### YOUR INSTRUCTIONS
Below is some material. Set down exactly the line where "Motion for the" appears and all lines after it, and stop at the last line.

### RECORDED DATA
________________
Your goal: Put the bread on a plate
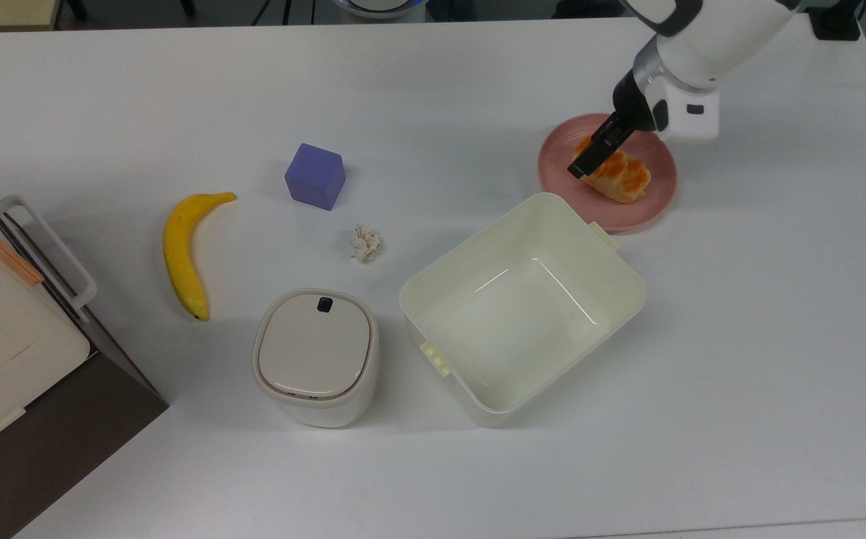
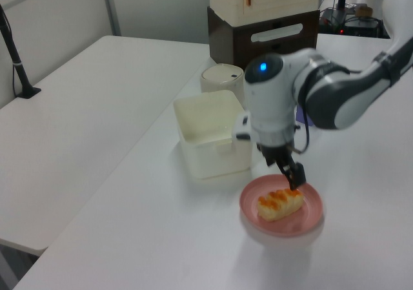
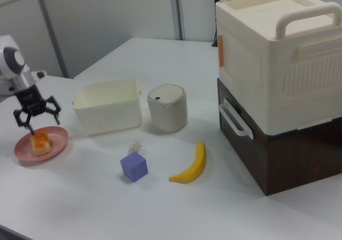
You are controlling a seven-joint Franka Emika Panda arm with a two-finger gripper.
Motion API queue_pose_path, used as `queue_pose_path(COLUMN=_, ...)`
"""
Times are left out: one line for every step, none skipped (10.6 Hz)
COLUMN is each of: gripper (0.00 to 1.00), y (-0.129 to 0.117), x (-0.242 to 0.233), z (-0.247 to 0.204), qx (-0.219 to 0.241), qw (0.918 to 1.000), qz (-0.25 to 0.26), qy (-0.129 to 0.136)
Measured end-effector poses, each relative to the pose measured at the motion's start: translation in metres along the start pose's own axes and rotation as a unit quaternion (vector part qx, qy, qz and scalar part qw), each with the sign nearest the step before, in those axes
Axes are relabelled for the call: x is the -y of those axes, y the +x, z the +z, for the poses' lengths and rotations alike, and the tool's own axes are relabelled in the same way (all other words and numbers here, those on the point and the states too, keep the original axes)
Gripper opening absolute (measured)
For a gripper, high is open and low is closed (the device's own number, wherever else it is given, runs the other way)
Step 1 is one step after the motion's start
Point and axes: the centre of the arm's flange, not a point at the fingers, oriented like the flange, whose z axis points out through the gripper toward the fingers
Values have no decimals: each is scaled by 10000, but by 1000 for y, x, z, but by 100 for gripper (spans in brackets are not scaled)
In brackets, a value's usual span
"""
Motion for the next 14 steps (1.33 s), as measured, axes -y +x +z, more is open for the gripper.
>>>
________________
### ANSWER TO THIS PROBLEM
Motion for the next 14 steps (1.33 s), as measured, axes -y +x +z, more is open for the gripper.
>>>

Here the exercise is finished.